For the model, I looked at using VisionMamba, but it didn’t quite work and was difficult to install, and seemed to essentially just be using ViT, or the VisionTransformer as a base, so I decided to go to the source and use the original ViT as a base.

How ViT works is that it takes an image, divides it into patches(or parts of the image), linearly projects it, puts it in a row, and then applies a transformer model over the series to get an output which calculates the entanglement between different parts of the images, which I then feed into a small feed-forward network to get a single viewcount.

See the gif for more(which I took from the github).
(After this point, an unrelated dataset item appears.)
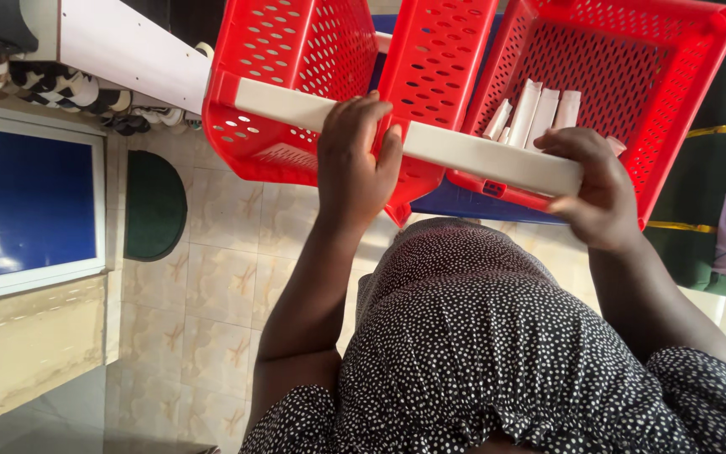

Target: The person assembles red plastic baskets by inserting white plastic rods into the basket frames. They handle the baskets and rods by hand, fitting the rods into slots on the basket sides and stacking the assembled units.

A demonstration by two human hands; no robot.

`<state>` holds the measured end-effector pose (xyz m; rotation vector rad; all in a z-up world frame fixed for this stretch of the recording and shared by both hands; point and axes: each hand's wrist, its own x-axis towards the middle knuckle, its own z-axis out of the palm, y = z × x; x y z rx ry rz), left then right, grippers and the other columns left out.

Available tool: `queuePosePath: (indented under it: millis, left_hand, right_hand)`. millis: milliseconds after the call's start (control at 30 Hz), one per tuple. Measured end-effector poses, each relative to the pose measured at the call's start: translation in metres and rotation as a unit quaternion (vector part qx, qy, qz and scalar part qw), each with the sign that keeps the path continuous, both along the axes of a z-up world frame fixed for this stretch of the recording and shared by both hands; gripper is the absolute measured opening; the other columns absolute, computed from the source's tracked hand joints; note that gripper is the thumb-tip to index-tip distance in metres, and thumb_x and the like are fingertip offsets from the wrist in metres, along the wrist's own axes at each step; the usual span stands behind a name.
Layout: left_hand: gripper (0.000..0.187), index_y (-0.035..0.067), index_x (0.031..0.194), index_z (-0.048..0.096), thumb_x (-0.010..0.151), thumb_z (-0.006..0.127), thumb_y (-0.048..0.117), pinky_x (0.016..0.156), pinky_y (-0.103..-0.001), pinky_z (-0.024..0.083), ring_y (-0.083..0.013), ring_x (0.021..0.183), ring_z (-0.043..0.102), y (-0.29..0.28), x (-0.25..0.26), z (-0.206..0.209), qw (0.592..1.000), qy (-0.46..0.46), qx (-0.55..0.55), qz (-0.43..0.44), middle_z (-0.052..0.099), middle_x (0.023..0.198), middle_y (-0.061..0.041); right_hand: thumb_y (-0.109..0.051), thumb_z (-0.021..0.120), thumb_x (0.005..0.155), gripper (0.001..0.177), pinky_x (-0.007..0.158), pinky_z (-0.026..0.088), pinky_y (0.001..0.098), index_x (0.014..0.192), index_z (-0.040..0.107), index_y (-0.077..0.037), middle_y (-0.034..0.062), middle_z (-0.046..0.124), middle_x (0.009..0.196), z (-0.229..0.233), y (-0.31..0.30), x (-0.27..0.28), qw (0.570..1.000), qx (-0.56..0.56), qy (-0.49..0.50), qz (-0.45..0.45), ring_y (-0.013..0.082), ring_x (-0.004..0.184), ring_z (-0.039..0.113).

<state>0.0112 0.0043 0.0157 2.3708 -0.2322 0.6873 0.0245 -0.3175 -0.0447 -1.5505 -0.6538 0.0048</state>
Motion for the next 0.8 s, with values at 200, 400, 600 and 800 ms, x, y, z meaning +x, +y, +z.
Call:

Or basically, to put it in simpler terms:

Remember, Transformers, despite a lot of hype, don’t in fact operate on tokens. What they operate on are series of what are called “embeddings”, basically vectors in R^d.

Essentially they turn matrices of size nxd to matrices of size nxd where the elements have all been combined together. Thus, to apply transformers to new modalities, you need to figure out how to transform whatever you’re working with, to a series of d dimensional vectors, or a matrix.

For images, you could even transform the whole image into a single (hxw) dimensional vector, but that would be very inefficient(it would only result in a very large matrix of (hxw) by 1). So what you do, is you break the image down into subimages, and you turn each of those into a 1 dimensional vector by essentially applying a feedforward network and reshaping to turn the h by w image into a hxw vector. Then you concat it all together to form the matrix needed for transformers, and voila, image modality.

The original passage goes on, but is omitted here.